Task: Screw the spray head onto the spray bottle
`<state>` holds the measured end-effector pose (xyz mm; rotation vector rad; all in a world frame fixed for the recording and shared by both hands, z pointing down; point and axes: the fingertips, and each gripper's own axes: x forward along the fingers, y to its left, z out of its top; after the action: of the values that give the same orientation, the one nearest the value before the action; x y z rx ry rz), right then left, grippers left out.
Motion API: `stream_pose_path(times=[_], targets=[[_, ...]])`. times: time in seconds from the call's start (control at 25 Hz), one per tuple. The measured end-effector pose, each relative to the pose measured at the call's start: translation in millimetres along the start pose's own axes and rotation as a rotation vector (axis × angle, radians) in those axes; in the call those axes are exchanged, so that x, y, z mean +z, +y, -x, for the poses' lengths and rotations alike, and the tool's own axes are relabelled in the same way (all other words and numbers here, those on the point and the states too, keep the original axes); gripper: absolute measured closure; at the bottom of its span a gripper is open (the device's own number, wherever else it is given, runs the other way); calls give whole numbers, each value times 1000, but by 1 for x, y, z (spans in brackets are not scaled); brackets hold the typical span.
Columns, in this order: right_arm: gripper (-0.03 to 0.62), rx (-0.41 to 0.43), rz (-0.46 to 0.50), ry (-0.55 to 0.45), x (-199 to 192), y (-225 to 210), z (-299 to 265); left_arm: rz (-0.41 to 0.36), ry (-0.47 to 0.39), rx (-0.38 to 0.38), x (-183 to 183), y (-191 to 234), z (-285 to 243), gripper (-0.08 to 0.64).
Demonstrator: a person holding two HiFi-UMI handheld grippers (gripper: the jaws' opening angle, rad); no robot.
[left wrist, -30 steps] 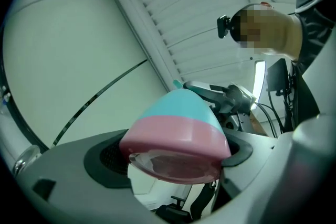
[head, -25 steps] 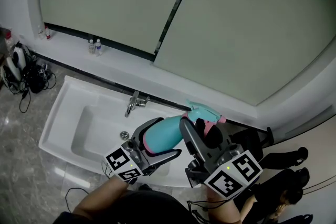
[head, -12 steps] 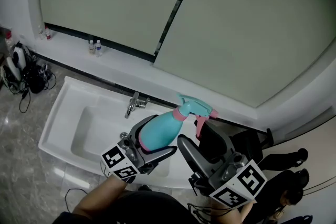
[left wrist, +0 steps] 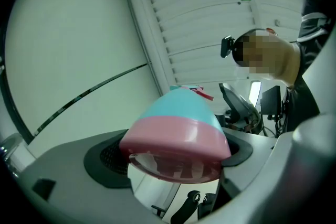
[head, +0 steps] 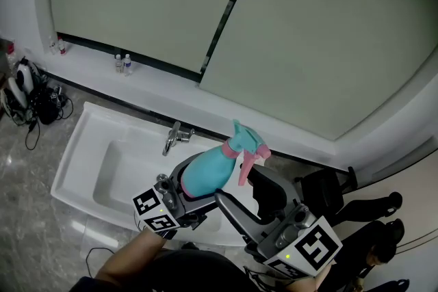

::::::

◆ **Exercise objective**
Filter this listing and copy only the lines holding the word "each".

◆ **Solution for this task**
`<state>` holds the measured end-effector pose (xyz mm; rotation vector rad; all in a world frame fixed for the recording and shared by both hands, z pointing down; point and axes: the fingertips, and each gripper's own axes: x forward along the fingers, y to its left, z out of its top; after the action: of the values that give the same orientation, the one nearest the value before the action; x y z rx ry rz), right then left, grippers left out.
Motion API: `stream_pose_path(times=[_], targets=[[_, ...]])`. times: time in seconds from the call's start (control at 25 Hz), one per tuple. The measured end-effector pose, each relative to the pose measured at the call's start: translation in millimetres along the start pose's own axes and rotation as a rotation vector (axis × angle, radians) in those axes; in the call those axes are exchanged, so that x, y, z mean +z, +y, -x, for the poses' lengths and rotations alike, and the tool's own axes are relabelled in the same way (all other words and numbers here, those on the point and the states too, keep the original axes); gripper: absolute measured closure; at the bottom of its span a gripper is open (the device's own number, wherever else it is given, runs the other way); calls give whole numbers, each value times 1000, but by 1 for x, y, z (spans in brackets are not scaled); brackets hold the typical span.

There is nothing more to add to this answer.